+1=-1

If there is any system of college football championship more stupid than the one we have now, it’s the so-called “+1″ system several people are currently flogging. The idea would be that after the bowls, we play one extra game using our new information to better pick out the two best teams in the nation.

Uh-huh. So who are the two teams? One will be the winner of the Florida-Oklahoma game. Who’s the other? Undefeated Utah, who just whomped ‘Bama? Texas? USC? All this will do is mean that our championship game matches up three over-hyped teams as opposed to two.

Here’s how you do a playoff properly. You take eight conference champs — six from the major conference and then two from the other conference (or Notre Dame, if they are rated high enough). You play them off in the Rose, Fiesta, Orange and Sugar Bowls on January 1 maintaing traditional slots rather than seeding (i.e, Rose Bowl is Pac-10 vs. Big 10 no matter what the rankings). You have two more games on January 8, one more on January 15. Net result — one week and two games more than we have now. No controversy but a legitimate champion.

The critical factor in this is taking only conference champs. That way you avoid controversy. Imagine if we used the current system. We would take six BCS champs and two at-large teams. Who are the at-large teams? Texas? Ohio State? ‘Bama? Utah? Boise State?

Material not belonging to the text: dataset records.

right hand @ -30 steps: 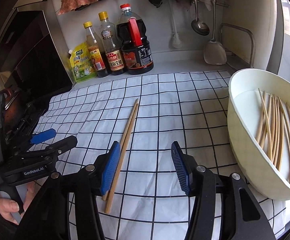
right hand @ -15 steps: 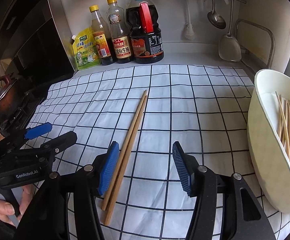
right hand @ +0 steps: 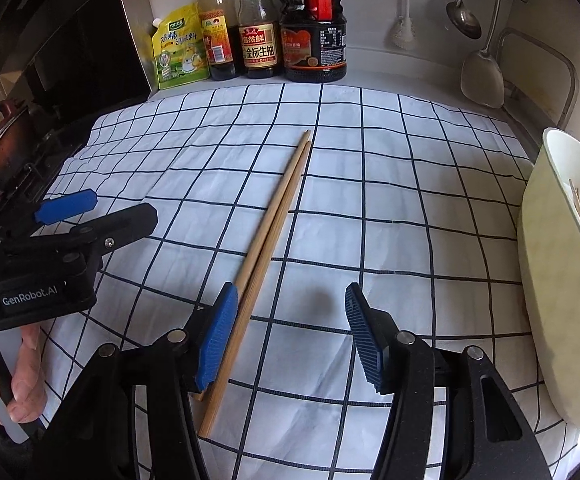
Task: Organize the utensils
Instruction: 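Align both open grippers over the last two chopsticks and lower around them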
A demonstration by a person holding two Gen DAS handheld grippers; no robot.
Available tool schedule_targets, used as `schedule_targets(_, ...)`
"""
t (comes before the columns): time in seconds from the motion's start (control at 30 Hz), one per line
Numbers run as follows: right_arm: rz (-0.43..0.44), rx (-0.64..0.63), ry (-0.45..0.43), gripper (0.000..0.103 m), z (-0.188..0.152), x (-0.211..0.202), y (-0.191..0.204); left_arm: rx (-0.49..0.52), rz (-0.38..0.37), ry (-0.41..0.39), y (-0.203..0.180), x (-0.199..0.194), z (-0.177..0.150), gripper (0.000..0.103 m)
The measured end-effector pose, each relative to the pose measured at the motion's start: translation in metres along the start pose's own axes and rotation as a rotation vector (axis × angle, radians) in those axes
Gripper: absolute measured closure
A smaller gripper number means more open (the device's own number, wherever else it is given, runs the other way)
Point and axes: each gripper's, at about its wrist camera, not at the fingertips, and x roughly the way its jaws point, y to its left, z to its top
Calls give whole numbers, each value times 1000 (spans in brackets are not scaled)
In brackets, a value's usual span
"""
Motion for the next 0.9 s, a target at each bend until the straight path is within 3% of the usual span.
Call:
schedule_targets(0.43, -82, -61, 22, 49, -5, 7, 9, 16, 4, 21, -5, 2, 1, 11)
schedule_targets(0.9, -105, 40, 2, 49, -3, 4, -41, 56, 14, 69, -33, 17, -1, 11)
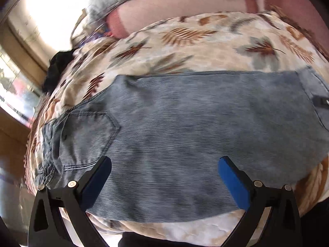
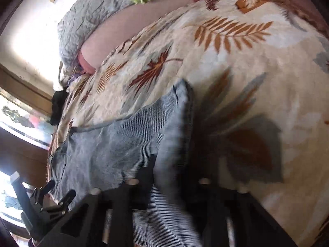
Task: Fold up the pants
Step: 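Grasp the leg hems with the right tool and fold them onto the seat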
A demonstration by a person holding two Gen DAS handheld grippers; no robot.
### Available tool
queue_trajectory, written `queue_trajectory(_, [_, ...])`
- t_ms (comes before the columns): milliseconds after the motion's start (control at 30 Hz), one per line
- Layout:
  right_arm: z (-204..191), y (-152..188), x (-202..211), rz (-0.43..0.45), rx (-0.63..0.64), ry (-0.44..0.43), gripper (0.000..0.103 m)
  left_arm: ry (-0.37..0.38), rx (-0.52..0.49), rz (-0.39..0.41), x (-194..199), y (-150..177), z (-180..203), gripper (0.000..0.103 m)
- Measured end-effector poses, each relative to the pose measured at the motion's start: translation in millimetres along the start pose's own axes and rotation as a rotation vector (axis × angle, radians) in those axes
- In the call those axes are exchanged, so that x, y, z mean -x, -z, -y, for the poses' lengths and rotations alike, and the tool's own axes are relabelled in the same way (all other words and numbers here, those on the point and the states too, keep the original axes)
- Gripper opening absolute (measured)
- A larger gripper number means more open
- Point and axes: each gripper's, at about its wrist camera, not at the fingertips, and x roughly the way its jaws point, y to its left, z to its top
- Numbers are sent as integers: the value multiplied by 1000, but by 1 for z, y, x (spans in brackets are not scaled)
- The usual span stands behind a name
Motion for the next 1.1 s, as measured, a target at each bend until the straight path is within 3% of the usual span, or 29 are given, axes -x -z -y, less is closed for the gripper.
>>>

It will be determined by the same ignorant writers who insisted last year that South Florida was a great team. You can expect mid-majors to be shut out.

But the mid-majors are too weak? Prove it on the field, not with your mouth. Oh, I’m sorry. Attempts to prove the weakness of the mid-major champs have ended in victory of the mid-major champs. Oops.

If you take only conference champs, then everything is settled on the field. You want to win a national title? Win your damned conference. The motto of the playoff could be: “No Second Chances”.

Of course, this will mean the writers’ votes are a sideshow and have no relevance to determining the national champ. We can’t have that, can we?